- [WHAT YOU HAVE TO DO]: In this material, which lines include the string "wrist"? Show them.

- [DATASET SECTION]:
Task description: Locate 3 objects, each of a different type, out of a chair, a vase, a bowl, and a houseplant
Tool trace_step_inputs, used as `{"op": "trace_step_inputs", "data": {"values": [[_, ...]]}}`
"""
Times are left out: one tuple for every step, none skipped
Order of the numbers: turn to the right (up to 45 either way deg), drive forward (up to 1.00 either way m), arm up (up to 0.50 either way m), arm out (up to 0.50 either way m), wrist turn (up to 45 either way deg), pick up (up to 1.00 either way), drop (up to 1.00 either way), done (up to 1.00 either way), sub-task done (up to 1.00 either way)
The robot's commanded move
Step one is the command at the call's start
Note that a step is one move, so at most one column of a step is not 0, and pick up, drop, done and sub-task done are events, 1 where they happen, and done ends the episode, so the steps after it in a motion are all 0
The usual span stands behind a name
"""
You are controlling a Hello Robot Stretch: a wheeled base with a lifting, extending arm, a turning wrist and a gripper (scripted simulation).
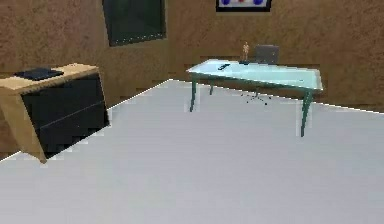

- [REPLY]:
Order of the numbers: turn to the right (up to 45 either way deg), drive forward (up to 1.00 either way m), arm up (up to 0.50 either way m), arm out (up to 0.50 either way m), wrist turn (up to 45 either way deg), pick up (up to 1.00 either way), drop (up to 1.00 either way), done (up to 1.00 either way), sub-task done (up to 1.00 either way)
You are controlling a Hello Robot Stretch: a wheeled base with a lifting, extending arm, a turning wrist and a gripper (scripted simulation).

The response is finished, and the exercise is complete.